With dismay, I saw the long line of people, all Anglos, waiting to have their books autographed by Ott. I also noted that his counter card proclaimed
PATRIOT'S BLOOD PRESS
. Considering everything I'd learned so far, I wasn't surprised to discover he was one of Gloriana's authors. His Whites-only views on immigration alone would have warmed her cold heart. He had gone on the fatal hike, too. Could he have been having—I hoped, I hoped—publisher troubles? I'd love to nail him for her murder.

The Rev ignored Ott's glower and waved. Ott didn't wave back. Was the Rev's hair too dark for Ott? Suspiciously curly? The Rev appeared not to notice the snub. “Tell you what, Lena. A few of us are breaking for lunch in a few minutes, so why don't you talk to us all at the same time?”

“Try to bring Ott along, too.”

He lifted his eyebrows. “I'll try, but he's…well, let's just say he marches to his own drummer.”

A big White drum with a military beat.
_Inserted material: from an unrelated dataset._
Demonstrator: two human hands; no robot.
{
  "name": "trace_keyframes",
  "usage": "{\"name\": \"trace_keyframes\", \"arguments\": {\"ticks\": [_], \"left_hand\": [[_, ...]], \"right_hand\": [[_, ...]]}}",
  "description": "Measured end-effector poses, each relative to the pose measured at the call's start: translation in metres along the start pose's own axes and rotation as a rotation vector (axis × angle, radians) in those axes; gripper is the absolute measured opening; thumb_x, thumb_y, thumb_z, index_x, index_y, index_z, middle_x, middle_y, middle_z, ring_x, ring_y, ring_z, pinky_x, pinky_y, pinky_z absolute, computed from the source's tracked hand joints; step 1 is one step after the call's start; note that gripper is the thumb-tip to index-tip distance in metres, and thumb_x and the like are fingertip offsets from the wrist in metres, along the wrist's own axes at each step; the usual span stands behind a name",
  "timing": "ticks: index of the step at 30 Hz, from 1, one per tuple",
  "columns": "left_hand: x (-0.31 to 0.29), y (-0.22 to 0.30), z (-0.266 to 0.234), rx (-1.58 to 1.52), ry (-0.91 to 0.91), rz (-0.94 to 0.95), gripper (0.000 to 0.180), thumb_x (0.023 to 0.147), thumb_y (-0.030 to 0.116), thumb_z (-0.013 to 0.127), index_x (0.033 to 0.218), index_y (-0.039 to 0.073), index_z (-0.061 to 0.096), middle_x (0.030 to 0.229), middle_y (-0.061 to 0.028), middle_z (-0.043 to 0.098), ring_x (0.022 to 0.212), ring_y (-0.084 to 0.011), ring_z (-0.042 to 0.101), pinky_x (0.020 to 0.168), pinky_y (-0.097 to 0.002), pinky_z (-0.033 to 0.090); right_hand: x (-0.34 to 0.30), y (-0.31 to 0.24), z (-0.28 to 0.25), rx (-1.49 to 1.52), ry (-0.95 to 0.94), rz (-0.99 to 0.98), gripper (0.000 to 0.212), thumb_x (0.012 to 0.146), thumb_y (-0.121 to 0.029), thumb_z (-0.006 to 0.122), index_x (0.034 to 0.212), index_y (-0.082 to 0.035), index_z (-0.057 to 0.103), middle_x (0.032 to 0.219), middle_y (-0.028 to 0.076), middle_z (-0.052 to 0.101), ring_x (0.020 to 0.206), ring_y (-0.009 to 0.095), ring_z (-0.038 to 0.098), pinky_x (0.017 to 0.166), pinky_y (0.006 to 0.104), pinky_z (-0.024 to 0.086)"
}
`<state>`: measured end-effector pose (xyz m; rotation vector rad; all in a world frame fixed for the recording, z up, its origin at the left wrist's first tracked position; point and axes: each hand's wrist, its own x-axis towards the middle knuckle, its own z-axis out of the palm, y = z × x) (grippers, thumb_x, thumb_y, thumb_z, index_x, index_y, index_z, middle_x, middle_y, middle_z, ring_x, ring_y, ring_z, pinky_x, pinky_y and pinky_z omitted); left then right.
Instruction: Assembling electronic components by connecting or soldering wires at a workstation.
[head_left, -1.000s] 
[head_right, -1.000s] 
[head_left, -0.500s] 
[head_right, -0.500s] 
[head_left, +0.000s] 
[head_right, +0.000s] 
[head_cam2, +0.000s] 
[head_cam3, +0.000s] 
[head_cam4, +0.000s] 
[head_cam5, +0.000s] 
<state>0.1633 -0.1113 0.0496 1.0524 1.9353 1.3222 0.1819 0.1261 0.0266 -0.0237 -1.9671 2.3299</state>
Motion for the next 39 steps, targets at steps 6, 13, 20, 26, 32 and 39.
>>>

Ott wouldn't be satisfied until Arizona and the rest of America were lily-white, and if it took a few armed encounters to bring that about, he proclaimed himself up for it. Word on the desert pipeline was that he had already begun amassing the arsenal.

While I much preferred talking to each of the SOBOP people separately, an immediate solo interview with each was not that critical. There was an up side to interviewing them together. Lulled by their associates' presence, they might be off guard, thus possibly more truthful. Satisfied, I arranged to meet the Rev and the others outside, at the picnic table closest to the Pima fry bread stand.

Before I left the exhibit hall, I browsed through some of SOBOP's books, finally choosing
Arizona Flora and Fauna
from Arizona Trails Publishing and
History of Arizona's Yaqui Indians
from Verdad Press. I purchased nothing from Patriot's Blood, but did take note of Gloriana's offerings.
Marriage or Miscegenation?
Finding Your Patriot Ancestors through DNA Testing.
Recreational Explosives and How to Build Them.

Recreational explosives? God save our crazy state.

More curious than ever, I picked up a Patriot's Blood brochure, stepped to a less crowded area of the tent, and began reading.

Thank you for your interest in Patriot's Blood Press. We were founded as
Patriot's Blood Magazine
on the very day of America's Bicentennial—July 4, 1976—by Mayflower descendant Gloriana Alden-Taylor. At that time, we specialized in articles on the Revolutionary War. Eventually, our magazine branched out to include other conflicts: the War of 1812, the Mexican-American War, Panama, the World Wars, and of course, Viet Nam, Afghanistan, and Iraq. Anywhere a patriot's blood has been shed.